Barbara is a sweetie and did a great job hosting for John in his absence this past week, how can anyone NOT like Barbara, I surely did enjoy her.

Tom C,
Clearwater, FL
8-14-2014

Just a quick note to say I thought Dr. Zhao was fascinating. The surface has been scratched. I would like to see more in-depth discussion with him alone or a part of a panel. His insights into China cannot be trumpeted ENOUGH to us USA auto folks. They will prove to be invaluable, I think.

James
We agree. Dr. Zhao’s comments, and the way he words them, have earned him the nickname of “The Bob Lutz of China.”

McElroy
8-14-2014

John,

I’d be interested in hearing your opinion of some of the major issues in the automotive world from a different point of view.

Specifically;

1. Fuel economy regulations. If car companies made NO further improvement in fuel economy beyond what they have already announced, what would they be reduced to? (For example, would Ford be reduced to selling Fiesta, Focus, and Fusion Hybrid on the car side and matching trucks on the truck side – EcoSport, Escape and Explorer Hybrid based on the Fusion) If they were reduced to those models, how would their sales volume in the US compare to now. (50%? 90%?). If a Fusion Hybrid based Explorer was made into a pickup truck, how would it compare to the current and new aluminum F-150? I’m sure the story would vary wildly from car company to car company.

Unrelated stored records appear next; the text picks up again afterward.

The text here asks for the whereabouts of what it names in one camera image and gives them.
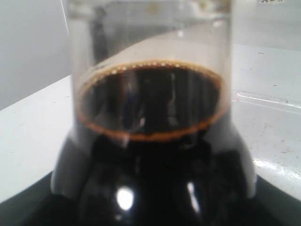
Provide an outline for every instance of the dark liquid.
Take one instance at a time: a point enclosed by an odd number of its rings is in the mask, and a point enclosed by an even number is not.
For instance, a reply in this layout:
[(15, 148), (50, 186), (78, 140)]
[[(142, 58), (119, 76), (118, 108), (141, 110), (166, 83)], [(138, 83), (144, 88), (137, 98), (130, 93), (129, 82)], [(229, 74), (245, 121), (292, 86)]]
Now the dark liquid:
[(224, 225), (253, 189), (251, 159), (223, 108), (220, 77), (146, 62), (99, 74), (77, 105), (93, 164), (88, 225)]

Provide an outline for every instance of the black surface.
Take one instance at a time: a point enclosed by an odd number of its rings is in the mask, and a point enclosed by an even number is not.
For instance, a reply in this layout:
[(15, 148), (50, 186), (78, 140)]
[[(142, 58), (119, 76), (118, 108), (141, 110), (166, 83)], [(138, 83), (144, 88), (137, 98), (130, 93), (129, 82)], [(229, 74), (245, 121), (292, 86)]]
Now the black surface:
[[(76, 226), (75, 203), (63, 197), (54, 196), (49, 189), (51, 174), (36, 184), (0, 204), (1, 226)], [(258, 179), (258, 195), (237, 213), (232, 226), (284, 226), (261, 204), (265, 195), (271, 202), (279, 200), (284, 210), (292, 216), (300, 211), (300, 202), (281, 192), (262, 178)]]

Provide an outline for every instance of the brown liquid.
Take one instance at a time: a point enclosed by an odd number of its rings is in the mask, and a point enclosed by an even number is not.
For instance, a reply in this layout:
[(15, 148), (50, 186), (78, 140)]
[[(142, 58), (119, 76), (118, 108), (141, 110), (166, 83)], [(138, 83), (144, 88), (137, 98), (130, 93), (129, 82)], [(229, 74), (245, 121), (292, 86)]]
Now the brown liquid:
[(253, 175), (223, 107), (222, 87), (217, 74), (180, 62), (141, 62), (96, 74), (76, 106), (79, 142), (92, 142), (87, 151), (93, 157), (80, 220), (230, 223), (250, 194)]

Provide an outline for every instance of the table surface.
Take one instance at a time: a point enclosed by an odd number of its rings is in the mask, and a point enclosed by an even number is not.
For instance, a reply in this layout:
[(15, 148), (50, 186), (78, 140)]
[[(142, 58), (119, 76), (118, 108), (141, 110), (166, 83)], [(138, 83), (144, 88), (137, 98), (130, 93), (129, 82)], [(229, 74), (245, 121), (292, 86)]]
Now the table surface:
[[(275, 4), (273, 10), (260, 12), (254, 10), (256, 1), (248, 2), (239, 6), (241, 20), (234, 23), (233, 121), (257, 173), (301, 200), (301, 26), (292, 23), (301, 17), (301, 7), (292, 6), (298, 1), (284, 1), (283, 8)], [(256, 23), (273, 13), (281, 21), (277, 26), (267, 20)], [(274, 27), (261, 34), (263, 23)], [(255, 24), (258, 28), (245, 29)], [(277, 33), (279, 27), (286, 32)], [(290, 37), (291, 42), (283, 43)], [(54, 168), (72, 121), (70, 76), (0, 111), (0, 202)]]

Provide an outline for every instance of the transparent glass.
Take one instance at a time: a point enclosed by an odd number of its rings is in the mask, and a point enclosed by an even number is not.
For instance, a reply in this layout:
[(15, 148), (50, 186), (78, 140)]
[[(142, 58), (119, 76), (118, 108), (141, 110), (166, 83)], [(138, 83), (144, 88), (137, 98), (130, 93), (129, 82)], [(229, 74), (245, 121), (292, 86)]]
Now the transparent glass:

2. Autonomous vehicles. If autonomous vehicles were suddenly perfected, how many ‘professional drivers’ would be out of work. (I.e. how many taxi, bus, transport truck, delivery truck, FedEx etc drivers are there in the US? What percent of the employed population is that?

Thanks,
Kevin Anderson
We would guesstimate that if Ford made no further CAFE improvements, it would essentially have to stop selling all its trucks, SUVs, and vans by 2016.That would eliminate over half of its sales.

There are 3.5 million commercial vehicle drivers in the U.S. which is about 1.2% of the U.S. employed population.

McElroy
8-14-2014

Hi John,

I worked late and missed the live broadcast; just watched the U-stream. Had I been in the live circle, my question to Mr. O’Leary would have been: ‘will Ford offer a paint-delete (option) on the new F-150?’ What’s the chance?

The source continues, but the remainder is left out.